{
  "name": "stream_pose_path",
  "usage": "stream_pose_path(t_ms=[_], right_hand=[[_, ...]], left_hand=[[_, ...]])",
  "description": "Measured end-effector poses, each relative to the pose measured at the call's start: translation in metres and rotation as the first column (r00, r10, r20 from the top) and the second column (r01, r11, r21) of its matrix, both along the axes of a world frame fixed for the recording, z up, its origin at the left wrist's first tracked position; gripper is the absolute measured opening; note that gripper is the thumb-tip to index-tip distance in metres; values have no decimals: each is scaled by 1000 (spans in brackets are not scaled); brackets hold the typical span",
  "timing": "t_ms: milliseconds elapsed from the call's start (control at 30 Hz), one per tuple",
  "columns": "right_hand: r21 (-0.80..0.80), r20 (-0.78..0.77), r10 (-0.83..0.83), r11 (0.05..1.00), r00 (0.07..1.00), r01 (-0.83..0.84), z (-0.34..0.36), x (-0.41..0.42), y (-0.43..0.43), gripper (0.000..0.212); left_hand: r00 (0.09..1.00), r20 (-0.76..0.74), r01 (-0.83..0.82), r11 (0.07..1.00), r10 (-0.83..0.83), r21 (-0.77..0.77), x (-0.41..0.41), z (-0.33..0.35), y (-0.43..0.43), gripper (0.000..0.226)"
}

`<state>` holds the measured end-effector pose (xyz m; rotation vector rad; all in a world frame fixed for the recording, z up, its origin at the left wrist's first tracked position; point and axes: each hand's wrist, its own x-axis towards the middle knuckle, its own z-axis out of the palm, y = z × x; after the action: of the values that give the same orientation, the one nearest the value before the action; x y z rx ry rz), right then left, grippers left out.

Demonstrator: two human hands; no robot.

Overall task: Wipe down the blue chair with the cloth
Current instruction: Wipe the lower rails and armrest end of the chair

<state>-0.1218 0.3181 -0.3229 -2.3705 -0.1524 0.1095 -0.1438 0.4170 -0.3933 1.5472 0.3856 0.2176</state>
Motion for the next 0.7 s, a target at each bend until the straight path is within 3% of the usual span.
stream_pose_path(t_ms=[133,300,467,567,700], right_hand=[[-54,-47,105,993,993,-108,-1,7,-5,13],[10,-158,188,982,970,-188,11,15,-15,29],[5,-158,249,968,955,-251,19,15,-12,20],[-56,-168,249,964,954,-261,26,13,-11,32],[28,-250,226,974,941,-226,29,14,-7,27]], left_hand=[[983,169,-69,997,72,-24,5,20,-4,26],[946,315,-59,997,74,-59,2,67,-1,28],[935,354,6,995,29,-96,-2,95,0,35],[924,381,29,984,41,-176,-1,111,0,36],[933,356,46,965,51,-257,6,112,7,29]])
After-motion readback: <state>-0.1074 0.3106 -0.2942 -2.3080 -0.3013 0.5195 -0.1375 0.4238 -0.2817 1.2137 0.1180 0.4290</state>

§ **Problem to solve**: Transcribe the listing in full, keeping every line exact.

§ **Response to the task**:
{
  "name": "stream_pose_path",
  "usage": "stream_pose_path(t_ms=[_], right_hand=[[_, ...]], left_hand=[[_, ...]])",
  "description": "Measured end-effector poses, each relative to the pose measured at the call's start: translation in metres and rotation as the first column (r00, r10, r20 from the top) and the second column (r01, r11, r21) of its matrix, both along the axes of a world frame fixed for the recording, z up, its origin at the left wrist's first tracked position; gripper is the absolute measured opening; note that gripper is the thumb-tip to index-tip distance in metres; values have no decimals: each is scaled by 1000 (spans in brackets are not scaled); brackets hold the typical span",
  "timing": "t_ms: milliseconds elapsed from the call's start (control at 30 Hz), one per tuple",
  "columns": "right_hand: r21 (-0.80..0.80), r20 (-0.78..0.77), r10 (-0.83..0.83), r11 (0.05..1.00), r00 (0.07..1.00), r01 (-0.83..0.84), z (-0.34..0.36), x (-0.41..0.42), y (-0.43..0.43), gripper (0.000..0.212); left_hand: r00 (0.09..1.00), r20 (-0.76..0.74), r01 (-0.83..0.82), r11 (0.07..1.00), r10 (-0.83..0.83), r21 (-0.77..0.77), x (-0.41..0.41), z (-0.33..0.35), y (-0.43..0.43), gripper (0.000..0.226)"
}

`<state>` holds the measured end-effector pose (xyz m; rotation vector rad; all in a world frame fixed for the recording, z up, its origin at the left wrist's first tracked position; point and axes: each hand's wrist, its own x-axis towards the middle knuckle, its own z-axis out of the palm, y = z × x; after the action: of the values that give the same orientation, the one nearest the value before the action; x y z rx ry rz), right then left, grippers left out.

Demonstrator: two human hands; no robot.

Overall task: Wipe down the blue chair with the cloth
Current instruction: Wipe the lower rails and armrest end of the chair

<state>-0.1218 0.3181 -0.3229 -2.3705 -0.1524 0.1095 -0.1438 0.4170 -0.3933 1.5472 0.3856 0.2176</state>
Motion for the next 0.7 s, a target at each bend until the straight path is within 3% of the usual span.
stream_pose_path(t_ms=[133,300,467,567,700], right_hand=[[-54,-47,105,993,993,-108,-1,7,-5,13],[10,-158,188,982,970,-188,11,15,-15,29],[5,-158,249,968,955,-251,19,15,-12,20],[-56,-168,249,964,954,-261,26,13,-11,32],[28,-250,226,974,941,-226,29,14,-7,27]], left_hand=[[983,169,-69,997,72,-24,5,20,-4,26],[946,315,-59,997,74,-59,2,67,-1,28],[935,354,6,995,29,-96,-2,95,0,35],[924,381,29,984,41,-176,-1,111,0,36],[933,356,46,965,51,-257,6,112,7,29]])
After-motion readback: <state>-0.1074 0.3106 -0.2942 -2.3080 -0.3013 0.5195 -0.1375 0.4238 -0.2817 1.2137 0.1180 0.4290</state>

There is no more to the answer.